Masa lalu diajarkan kepada manusia untuk membuktikan apa yang akan terjadi di masa yang akan datang di dunia setelah kematian, kemudian menjadikannya pedoman hidup di masa masa sekarang. Pembuktikan itu berkaitan dengan dialektika sejarah yang membuktikan bahwa manusia akan mendapati kualitas hidupnya berdasarkan apa yang telah dikerjakannya di masa lalu. Gerak sejarah berawal dari masa lalu yang ghaib, dialami pada masa sekarang sebagai ilusi, dan menuju masa mendatang yang nyata. Masa lalu ghaib karena manusia tidak bisa mengulang kejadian masa lalu, masa sekarang ilusi karena manusia tidak bisa menemukan kebenaran mutlak, dan masa mendatang nyata karena manusia akan mengalaminya.

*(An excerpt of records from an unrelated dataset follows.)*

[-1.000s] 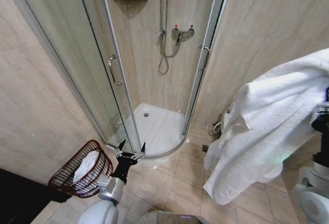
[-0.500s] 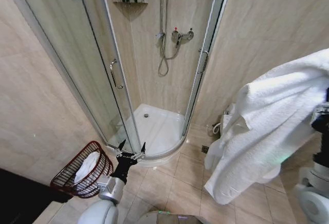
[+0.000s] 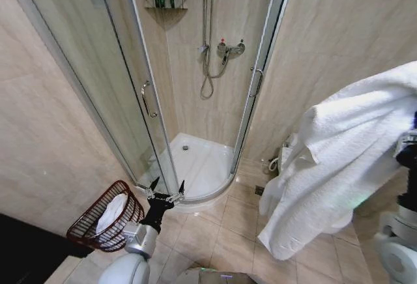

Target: Discard the used towel into the hamper.

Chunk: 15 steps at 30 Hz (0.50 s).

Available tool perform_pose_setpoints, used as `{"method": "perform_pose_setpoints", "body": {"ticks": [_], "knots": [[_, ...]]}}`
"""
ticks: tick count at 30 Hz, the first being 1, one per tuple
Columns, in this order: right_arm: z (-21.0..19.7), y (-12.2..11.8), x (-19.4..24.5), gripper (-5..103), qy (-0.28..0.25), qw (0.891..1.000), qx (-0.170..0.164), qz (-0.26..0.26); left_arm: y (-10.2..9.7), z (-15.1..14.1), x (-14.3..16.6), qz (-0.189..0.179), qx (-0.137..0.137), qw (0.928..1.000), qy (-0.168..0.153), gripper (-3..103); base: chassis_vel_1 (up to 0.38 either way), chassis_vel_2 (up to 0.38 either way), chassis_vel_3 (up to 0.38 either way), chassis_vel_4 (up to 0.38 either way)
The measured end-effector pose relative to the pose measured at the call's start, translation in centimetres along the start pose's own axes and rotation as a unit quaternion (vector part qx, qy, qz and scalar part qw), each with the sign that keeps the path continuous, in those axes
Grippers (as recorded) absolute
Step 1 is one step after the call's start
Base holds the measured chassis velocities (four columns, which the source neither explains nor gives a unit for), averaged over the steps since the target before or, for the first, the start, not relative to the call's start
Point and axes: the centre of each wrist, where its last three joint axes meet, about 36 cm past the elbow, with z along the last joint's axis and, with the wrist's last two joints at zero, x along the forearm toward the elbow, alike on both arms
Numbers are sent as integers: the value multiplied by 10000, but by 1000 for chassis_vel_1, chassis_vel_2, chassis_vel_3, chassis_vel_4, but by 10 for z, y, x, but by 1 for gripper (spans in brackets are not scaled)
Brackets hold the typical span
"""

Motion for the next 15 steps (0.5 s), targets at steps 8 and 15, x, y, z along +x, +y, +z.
{"method": "perform_pose_setpoints", "body": {"ticks": [8, 15], "knots": [[0, 0, 1, 21, 16, 10000, -13, 9, 0, 0, 0, 0, 0, 10000, 0, 100, 0, 0, 0, 0], [1, 2, 2, 21, 36, 10000, -48, 30, 0, 0, 0, 0, 0, 10000, 0, 100, 0, 0, 0, 0]]}}
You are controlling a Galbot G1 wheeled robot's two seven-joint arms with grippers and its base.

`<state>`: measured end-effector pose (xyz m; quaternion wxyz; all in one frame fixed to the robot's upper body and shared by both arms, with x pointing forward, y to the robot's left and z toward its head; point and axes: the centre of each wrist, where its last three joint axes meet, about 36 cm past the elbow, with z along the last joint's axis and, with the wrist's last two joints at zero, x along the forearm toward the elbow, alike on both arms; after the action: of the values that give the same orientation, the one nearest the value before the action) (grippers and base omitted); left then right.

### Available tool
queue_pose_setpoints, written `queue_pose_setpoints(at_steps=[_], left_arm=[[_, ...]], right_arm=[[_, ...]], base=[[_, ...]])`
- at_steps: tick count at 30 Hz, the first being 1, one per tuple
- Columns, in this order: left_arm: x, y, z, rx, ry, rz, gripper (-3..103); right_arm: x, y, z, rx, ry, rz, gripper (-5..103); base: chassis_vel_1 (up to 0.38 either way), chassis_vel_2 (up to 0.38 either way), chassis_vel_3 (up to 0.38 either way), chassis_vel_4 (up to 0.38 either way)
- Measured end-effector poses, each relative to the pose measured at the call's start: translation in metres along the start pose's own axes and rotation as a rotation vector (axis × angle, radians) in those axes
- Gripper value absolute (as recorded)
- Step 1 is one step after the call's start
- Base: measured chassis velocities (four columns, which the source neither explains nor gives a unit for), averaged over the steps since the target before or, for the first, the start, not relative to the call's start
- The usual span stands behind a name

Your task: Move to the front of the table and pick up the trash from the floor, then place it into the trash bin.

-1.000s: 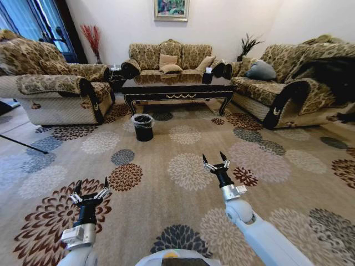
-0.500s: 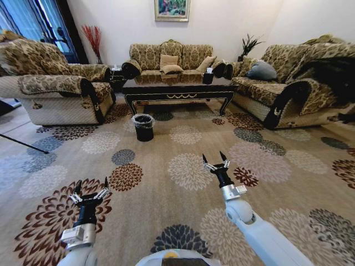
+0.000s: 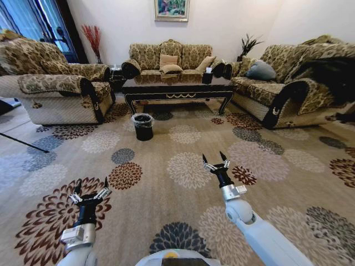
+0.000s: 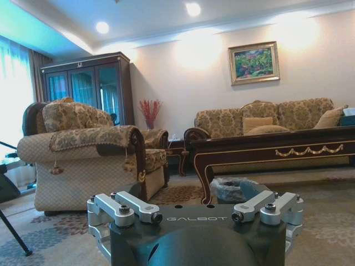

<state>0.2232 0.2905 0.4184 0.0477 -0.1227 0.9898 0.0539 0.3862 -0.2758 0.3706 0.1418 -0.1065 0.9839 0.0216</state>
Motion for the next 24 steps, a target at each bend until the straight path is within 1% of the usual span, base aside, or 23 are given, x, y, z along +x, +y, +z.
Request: queue_pose_setpoints(at_steps=[3,24], left_arm=[[0.0,0.0,0.0,0.0,0.0,0.0,100],[0.0,0.0,0.0,0.0,0.0,0.0,100]], right_arm=[[0.0,0.0,0.0,0.0,0.0,0.0,100],[0.0,0.0,0.0,0.0,0.0,0.0,100]], base=[[-0.012,-0.085,-0.021,0.046],[-0.001,0.005,0.003,-0.002]])
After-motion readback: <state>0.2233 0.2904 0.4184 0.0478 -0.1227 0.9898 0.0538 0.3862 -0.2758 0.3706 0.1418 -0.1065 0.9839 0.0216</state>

Dialektika sejarah mengikuti pada ketentuan-ketentuan yang telah ditetapkan Tuhan atau Absolute Idea sebagaimana dikemukakan oleh Hegel. Ketetapan Tuhan tersebut adalah sebagaimana dikisahkan Tuhan yang tertuang dalam kitab suci yaitu kebaikan akan mengakibatkan kebaikan dan keburukan akan mengakibatkan keburukan. Keberadaan Absolute Idea tidak terikat waktu. Sepakat dengan Hegel, “waktu adalah sekedar ilusi yang muncul karena ketidakmampuan manusia untuk melihat Keseluruhan”. (Russell, 2016, hlm. 957).

Kebenaran sejarah bagi para Sarjana Pendidikan terletak pada penemuan Absolute Idea sebagai kebenaran sejarah yang harus dijadikan pedoman hidup manusia. Dari sejarah manusia harus belajar kebijaksanaan dan menciptakan hidup damai, sejahtera, dibawah bimbingan Tuhan. Wallahu’alam.